A crescente atenção do setor oleícola à produção de azeites virgens extra de colheita precoce está a impulsionar a investigação para soluções tecnológicas capazes de melhorar a eficiência da produção sem comprometer a qualidade do produto final. Insere-se neste contexto um novo estudo realizado por investigadores do IFAPA Venta del Llano em Mengíbar, na província de Jaén, que destaca o potencial das preparações enzimáticas nos processos de extracção a frio.

A pesquisa, publicada na revista científica Química Alimentar e assinado por Gabriel Beltrán, Abraham M. Gila, Araceli Sánchez, María de la Paz Aguilera e Antonio Jiménez, avaliou a eficácia de um tratamento enzimático aplicado em condições reais de processamento industrial em azeitonas da variedade Arbequina colhidas nos estágios iniciais de maturação.

Um dos principais obstáculos na produção de azeites virgens extra precoces é representado pelas chamadas “pastas difíceis”, geradas pelo elevado teor de água e pectina típico das azeitonas verdes. Estas características tornam mais complexa a separação do óleo durante a centrifugação, principalmente quando se opera a baixas temperaturas para preservar a herança aromática.

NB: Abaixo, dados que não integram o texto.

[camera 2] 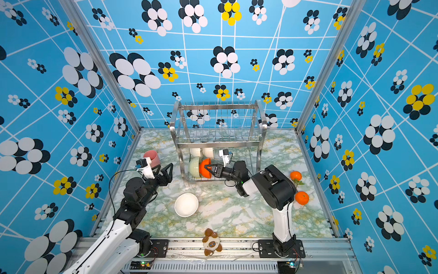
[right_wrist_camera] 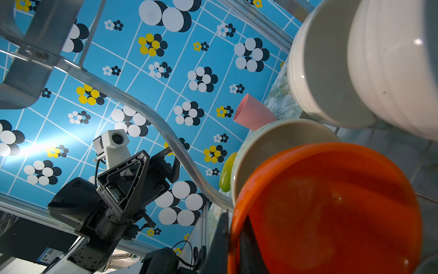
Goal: Load bowls into a dish rack
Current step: Place the bowl in the dish rack.
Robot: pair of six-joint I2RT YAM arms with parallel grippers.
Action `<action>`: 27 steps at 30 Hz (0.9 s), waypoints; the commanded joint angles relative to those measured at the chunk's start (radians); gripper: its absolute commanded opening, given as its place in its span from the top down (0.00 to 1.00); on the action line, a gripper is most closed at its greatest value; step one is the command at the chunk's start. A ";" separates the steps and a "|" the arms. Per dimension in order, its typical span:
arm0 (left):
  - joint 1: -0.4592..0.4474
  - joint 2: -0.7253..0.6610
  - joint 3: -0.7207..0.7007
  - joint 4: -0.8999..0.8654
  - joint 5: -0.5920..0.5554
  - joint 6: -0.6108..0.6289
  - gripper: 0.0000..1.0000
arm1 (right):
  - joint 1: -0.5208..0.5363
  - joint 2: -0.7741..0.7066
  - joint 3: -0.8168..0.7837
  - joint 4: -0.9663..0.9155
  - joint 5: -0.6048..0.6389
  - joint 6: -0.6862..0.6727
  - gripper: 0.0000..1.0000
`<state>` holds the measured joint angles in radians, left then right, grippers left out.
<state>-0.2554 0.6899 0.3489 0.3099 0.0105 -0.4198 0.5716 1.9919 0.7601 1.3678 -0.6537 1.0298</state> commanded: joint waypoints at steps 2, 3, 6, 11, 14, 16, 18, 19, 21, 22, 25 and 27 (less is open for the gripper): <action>0.009 -0.002 0.025 0.001 0.012 -0.009 0.20 | -0.025 0.008 -0.019 0.039 -0.005 -0.004 0.91; 0.008 -0.003 0.025 0.000 0.012 -0.009 0.20 | -0.027 0.007 -0.021 0.039 -0.007 -0.004 0.90; 0.009 -0.004 0.024 -0.001 0.014 -0.011 0.20 | -0.031 0.004 -0.022 0.038 -0.007 -0.005 0.88; 0.009 -0.009 0.024 -0.005 0.015 -0.013 0.20 | -0.037 0.005 -0.024 0.038 -0.014 0.000 0.86; 0.010 -0.012 0.023 -0.008 0.014 -0.012 0.20 | -0.040 0.007 -0.019 0.039 -0.022 0.007 0.85; 0.010 -0.014 0.022 -0.008 0.015 -0.013 0.20 | -0.039 0.006 -0.019 0.039 -0.026 0.009 0.84; 0.010 -0.015 0.021 -0.009 0.015 -0.012 0.20 | -0.042 0.007 -0.017 0.040 -0.027 0.010 0.83; 0.010 -0.016 0.020 -0.009 0.015 -0.013 0.20 | -0.041 0.006 -0.018 0.039 -0.029 0.013 0.81; 0.010 -0.016 0.020 -0.010 0.014 -0.012 0.20 | -0.041 0.004 -0.018 0.039 -0.030 0.013 0.78; 0.010 -0.018 0.020 -0.011 0.015 -0.012 0.20 | -0.041 0.001 -0.019 0.039 -0.030 0.014 0.76; 0.011 -0.017 0.022 -0.010 0.014 -0.012 0.20 | -0.041 -0.009 -0.022 0.039 -0.029 0.014 0.71; 0.011 -0.018 0.021 -0.011 0.015 -0.011 0.20 | -0.042 -0.014 -0.022 0.038 -0.029 0.016 0.69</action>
<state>-0.2546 0.6834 0.3489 0.3061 0.0109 -0.4267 0.5343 1.9919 0.7456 1.3720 -0.6647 1.0416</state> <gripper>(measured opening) 0.797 0.308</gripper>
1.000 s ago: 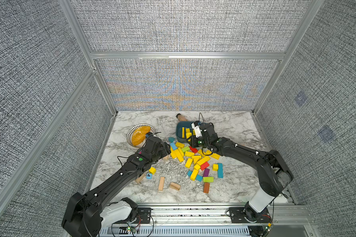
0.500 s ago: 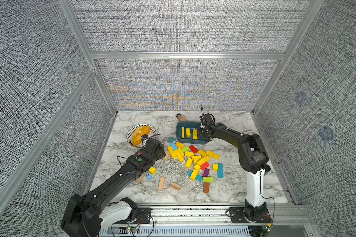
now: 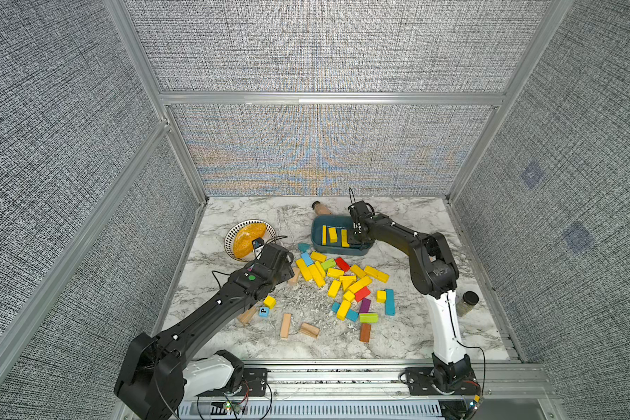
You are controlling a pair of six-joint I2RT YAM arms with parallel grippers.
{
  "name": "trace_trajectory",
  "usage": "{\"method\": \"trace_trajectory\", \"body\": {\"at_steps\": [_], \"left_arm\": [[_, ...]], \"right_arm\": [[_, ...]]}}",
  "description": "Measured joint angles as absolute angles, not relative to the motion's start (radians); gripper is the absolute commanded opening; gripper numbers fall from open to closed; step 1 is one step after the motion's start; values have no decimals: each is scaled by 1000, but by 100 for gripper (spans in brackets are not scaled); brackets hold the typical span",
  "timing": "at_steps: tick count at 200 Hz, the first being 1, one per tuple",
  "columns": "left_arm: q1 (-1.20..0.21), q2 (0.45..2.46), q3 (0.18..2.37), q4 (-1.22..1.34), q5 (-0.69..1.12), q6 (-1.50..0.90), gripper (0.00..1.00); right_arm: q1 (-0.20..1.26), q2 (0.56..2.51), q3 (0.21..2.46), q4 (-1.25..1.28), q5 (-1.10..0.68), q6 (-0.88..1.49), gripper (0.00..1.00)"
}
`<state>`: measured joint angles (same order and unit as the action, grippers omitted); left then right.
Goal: Pick out the yellow building blocks
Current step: Place the building block in the storage box, then pick up the building block from the center of the board.
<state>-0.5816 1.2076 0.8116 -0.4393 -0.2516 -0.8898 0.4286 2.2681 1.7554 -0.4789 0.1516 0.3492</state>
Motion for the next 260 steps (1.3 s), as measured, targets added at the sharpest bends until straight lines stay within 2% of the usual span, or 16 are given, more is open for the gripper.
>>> {"method": "trace_trajectory", "body": {"at_steps": [35,84,129,174,260], "left_arm": [[-581,1234,829,-444,-251,-887,71],[-581,1272,857,-500,-243,-867,71],[-581,1332,860,-614,-236,-870,71],[-581,1362,860,-700,-224,-923,72],[-572,1437,828,-727,-204,-945,75]], "right_arm": [[429,2266,1782,-486,152,342,47],[435,2141,1744,-491,152,332,47],[511,1875,1484,-381,123,320,47],[617,1704,1254,-315,100,344,47],[668,1667,1190,-299,84,395,47]]}}
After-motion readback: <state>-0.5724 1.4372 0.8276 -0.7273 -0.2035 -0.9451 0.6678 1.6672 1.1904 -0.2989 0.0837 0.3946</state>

Os testes foram realizados com temperatura de malaxação de 19°C, considerada ideal para a proteção dos componentes aromáticos, mas particularmente crítica para a eficiência da extração. Nessas condições, o tratamento enzimático possibilitou aumentar o rendimento industrial de 8,99% da amostra controle para 9,79% da amostra tratada, destacando melhor recuperação do óleo.

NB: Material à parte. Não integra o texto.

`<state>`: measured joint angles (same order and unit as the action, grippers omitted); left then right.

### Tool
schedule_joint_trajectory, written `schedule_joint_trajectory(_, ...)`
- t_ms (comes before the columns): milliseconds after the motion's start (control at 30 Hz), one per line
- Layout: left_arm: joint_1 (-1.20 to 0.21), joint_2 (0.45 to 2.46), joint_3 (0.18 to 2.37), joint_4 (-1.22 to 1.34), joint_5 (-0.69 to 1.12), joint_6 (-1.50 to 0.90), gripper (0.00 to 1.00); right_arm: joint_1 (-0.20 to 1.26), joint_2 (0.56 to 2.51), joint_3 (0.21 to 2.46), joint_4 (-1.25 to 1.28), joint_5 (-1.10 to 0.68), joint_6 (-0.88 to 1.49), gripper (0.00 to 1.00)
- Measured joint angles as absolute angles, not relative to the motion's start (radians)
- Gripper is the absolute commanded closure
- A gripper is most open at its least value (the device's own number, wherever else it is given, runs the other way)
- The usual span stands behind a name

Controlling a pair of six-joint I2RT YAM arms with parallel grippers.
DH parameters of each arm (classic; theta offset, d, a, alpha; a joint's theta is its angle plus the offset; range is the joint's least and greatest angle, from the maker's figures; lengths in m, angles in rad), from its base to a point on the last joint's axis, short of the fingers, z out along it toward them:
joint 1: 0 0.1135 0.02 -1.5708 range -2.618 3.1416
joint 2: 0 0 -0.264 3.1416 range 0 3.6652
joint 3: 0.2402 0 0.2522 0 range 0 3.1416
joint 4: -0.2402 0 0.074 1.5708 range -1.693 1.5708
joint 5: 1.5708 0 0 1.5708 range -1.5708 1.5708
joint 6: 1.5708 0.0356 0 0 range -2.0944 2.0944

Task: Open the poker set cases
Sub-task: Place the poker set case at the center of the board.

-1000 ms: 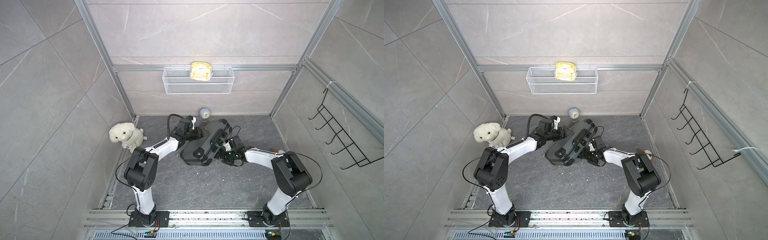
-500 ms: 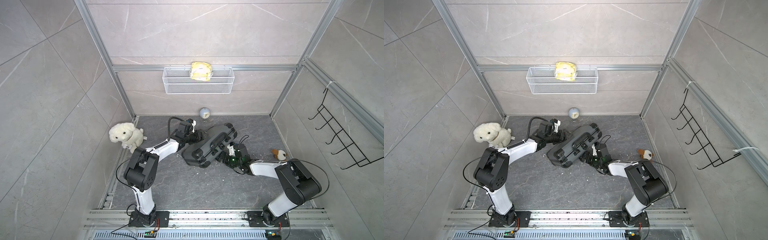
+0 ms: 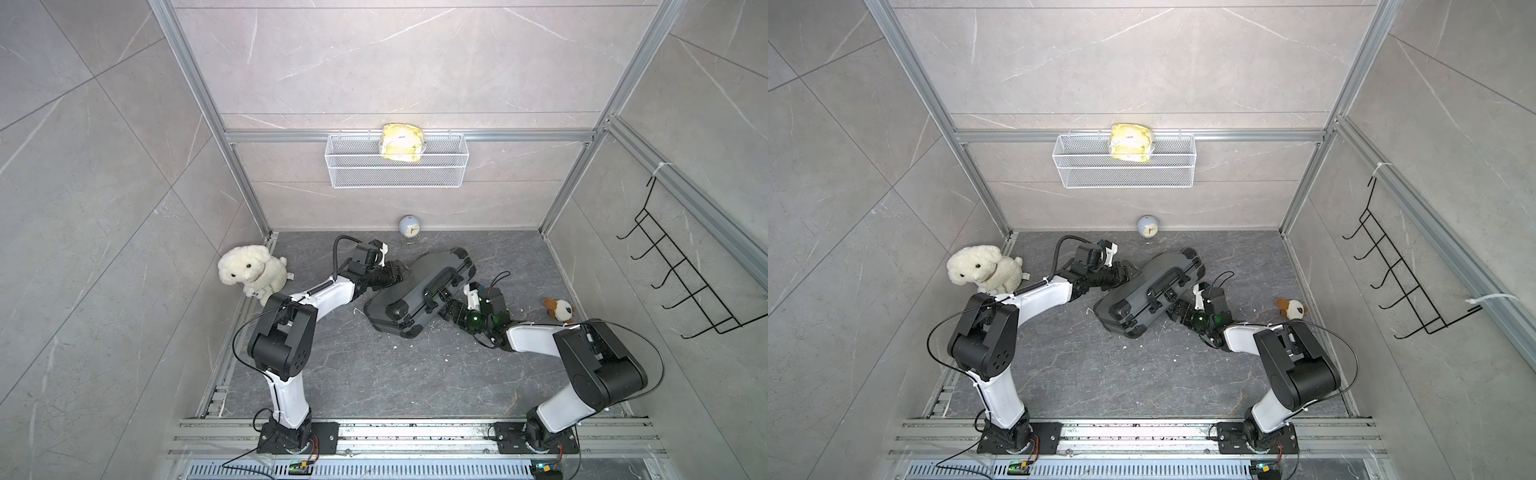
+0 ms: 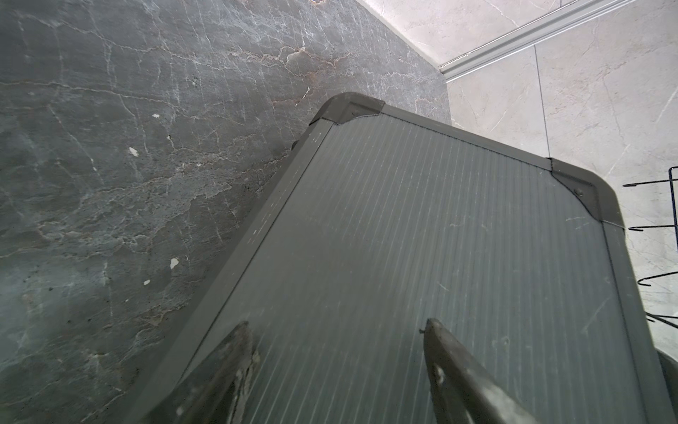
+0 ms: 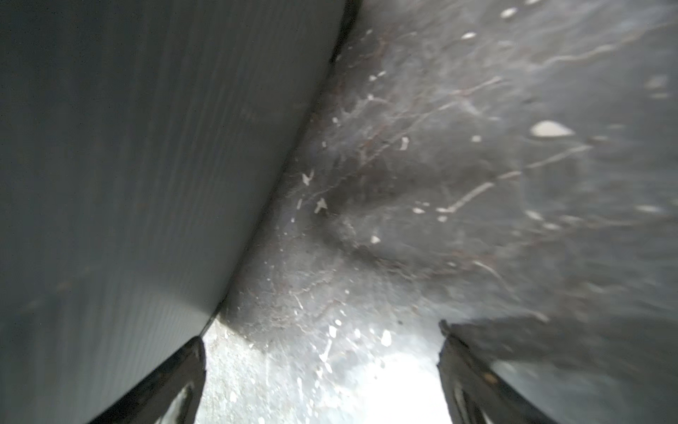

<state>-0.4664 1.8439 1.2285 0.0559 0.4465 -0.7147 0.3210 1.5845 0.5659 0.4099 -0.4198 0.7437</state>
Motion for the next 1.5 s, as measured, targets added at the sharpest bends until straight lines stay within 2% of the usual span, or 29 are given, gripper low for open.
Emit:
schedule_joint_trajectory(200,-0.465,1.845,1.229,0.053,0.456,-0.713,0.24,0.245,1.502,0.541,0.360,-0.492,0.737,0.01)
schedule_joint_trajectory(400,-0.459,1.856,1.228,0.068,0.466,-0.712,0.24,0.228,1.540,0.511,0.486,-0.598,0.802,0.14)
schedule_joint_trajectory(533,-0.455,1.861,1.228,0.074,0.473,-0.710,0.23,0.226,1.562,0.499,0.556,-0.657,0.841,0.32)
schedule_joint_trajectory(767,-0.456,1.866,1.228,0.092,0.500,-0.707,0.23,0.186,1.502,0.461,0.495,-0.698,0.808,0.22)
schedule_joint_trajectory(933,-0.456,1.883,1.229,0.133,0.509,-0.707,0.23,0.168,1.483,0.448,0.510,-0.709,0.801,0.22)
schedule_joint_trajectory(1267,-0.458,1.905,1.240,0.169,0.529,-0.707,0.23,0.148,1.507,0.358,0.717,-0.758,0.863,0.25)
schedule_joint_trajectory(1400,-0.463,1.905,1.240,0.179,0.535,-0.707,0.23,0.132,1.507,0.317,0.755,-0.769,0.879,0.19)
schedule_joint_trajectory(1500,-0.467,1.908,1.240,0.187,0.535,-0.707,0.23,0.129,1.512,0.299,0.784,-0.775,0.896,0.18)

No entanto, os benefícios não se limitam ao aspecto produtivo. Os investigadores registaram um aumento significativo de compostos fenólicos, substâncias responsáveis ​​por muitas das propriedades do azeite virgem extra para a saúde. O teor total de fenol aumentou 31%, enquanto duas moléculas particularmente populares, a oleaceína e o oleocanthal, registaram aumentos de 68% e 35%, respetivamente.

O aumento desses compostos bioativos também se traduziu em maior estabilidade oxidativa do óleo, característica que pode ajudar a prolongar sua vida útil sem alterar seu perfil sensorial.

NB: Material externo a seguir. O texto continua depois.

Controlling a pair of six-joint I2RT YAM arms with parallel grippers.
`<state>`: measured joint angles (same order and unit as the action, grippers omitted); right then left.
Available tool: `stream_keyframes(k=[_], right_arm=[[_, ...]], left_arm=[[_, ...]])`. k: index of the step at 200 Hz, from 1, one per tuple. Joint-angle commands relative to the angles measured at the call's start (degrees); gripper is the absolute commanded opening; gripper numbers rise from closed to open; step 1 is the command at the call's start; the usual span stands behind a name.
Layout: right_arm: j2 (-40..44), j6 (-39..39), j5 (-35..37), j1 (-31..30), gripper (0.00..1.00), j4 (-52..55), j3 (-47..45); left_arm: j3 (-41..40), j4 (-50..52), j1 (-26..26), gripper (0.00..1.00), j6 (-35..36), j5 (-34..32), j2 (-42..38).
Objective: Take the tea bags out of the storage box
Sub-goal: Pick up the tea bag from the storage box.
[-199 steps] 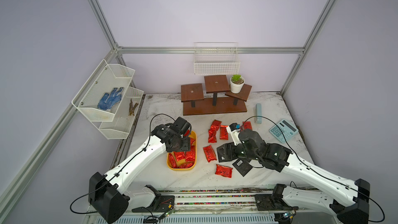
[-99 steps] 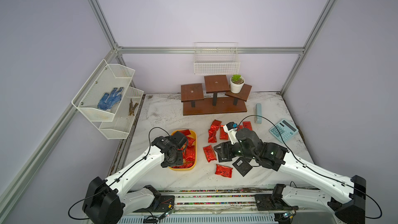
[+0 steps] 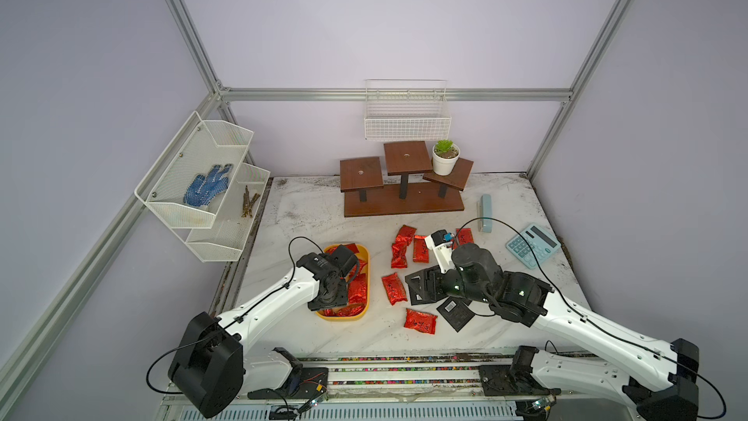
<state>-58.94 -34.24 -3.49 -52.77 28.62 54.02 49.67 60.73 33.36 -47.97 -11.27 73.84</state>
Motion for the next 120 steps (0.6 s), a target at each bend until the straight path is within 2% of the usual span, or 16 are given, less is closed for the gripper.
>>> stream_keyframes(k=[1, 36, 80, 120], right_arm=[[0.51, 0.41, 0.32, -0.20, 0.63, -0.93, -0.84], [0.66, 0.19, 0.12, -0.17, 0.64, -1.03, -1.19], [1.32, 0.14, 0.84, -0.17, 0.63, -0.76, -1.46], [1.54, 0.42, 1.46, -0.18, 0.64, -0.42, -1.46]], left_arm=[[-1.18, -2.07, -0.82, 0.51, -1.09, -1.98, 0.91], [-1.99, -3.79, -1.70, 0.43, -0.56, -2.53, 2.94], [-1.30, -3.79, -1.64, 0.19, 0.10, -2.14, 2.16], [3.42, -0.27, -1.55, 0.16, 1.43, 0.75, -1.35]])
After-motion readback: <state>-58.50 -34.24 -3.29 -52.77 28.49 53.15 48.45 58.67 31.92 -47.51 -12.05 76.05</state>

Um aspecto central do estudo diz respeito à verificação da autenticidade do produto obtido. As análises confirmaram que a utilização de enzimas não altera os principais parâmetros exigidos pela legislação europeia e pelas normas do Conselho Oleícola Internacional para a classificação do azeite virgem extra. Os perfis de ácidos graxos, esteróis, álcoois alifáticos e outros indicadores utilizados para certificar pureza e autenticidade permaneceram inalterados.

Segundo os autores, as preparações enzimáticas atuam exclusivamente como auxiliares tecnológicos, sem alterar a identidade química do óleo ou introduzir elementos incompatíveis com os requisitos de qualidade exigidos pelo mercado.

Os resultados do estudo reabrem também o debate sobre o atual quadro regulamentar europeu, que desde 2001 limita a utilização de adjuvantes com atividade bioquímica na produção de azeites virgens. As novas evidências obtidas em condições industriais reais poderiam oferecer uma base científica para uma revisão das regras, à luz das inovações tecnológicas desenvolvidas nos últimos anos.

Para os investigadores do IFAPA, o trabalho representa uma das validações mais completas realizadas até agora sobre a utilização de enzimas na extracção a frio do azeite. Se futuras avaliações regulatórias confirmassem a possibilidade de utilização destes adjuvantes, o setor poderia beneficiar de uma ferramenta importante para melhorar a rentabilidade da produção premium sem abrir mão dos elevados padrões de qualidade que distinguem o azeite virgem extra nos mercados internacionais.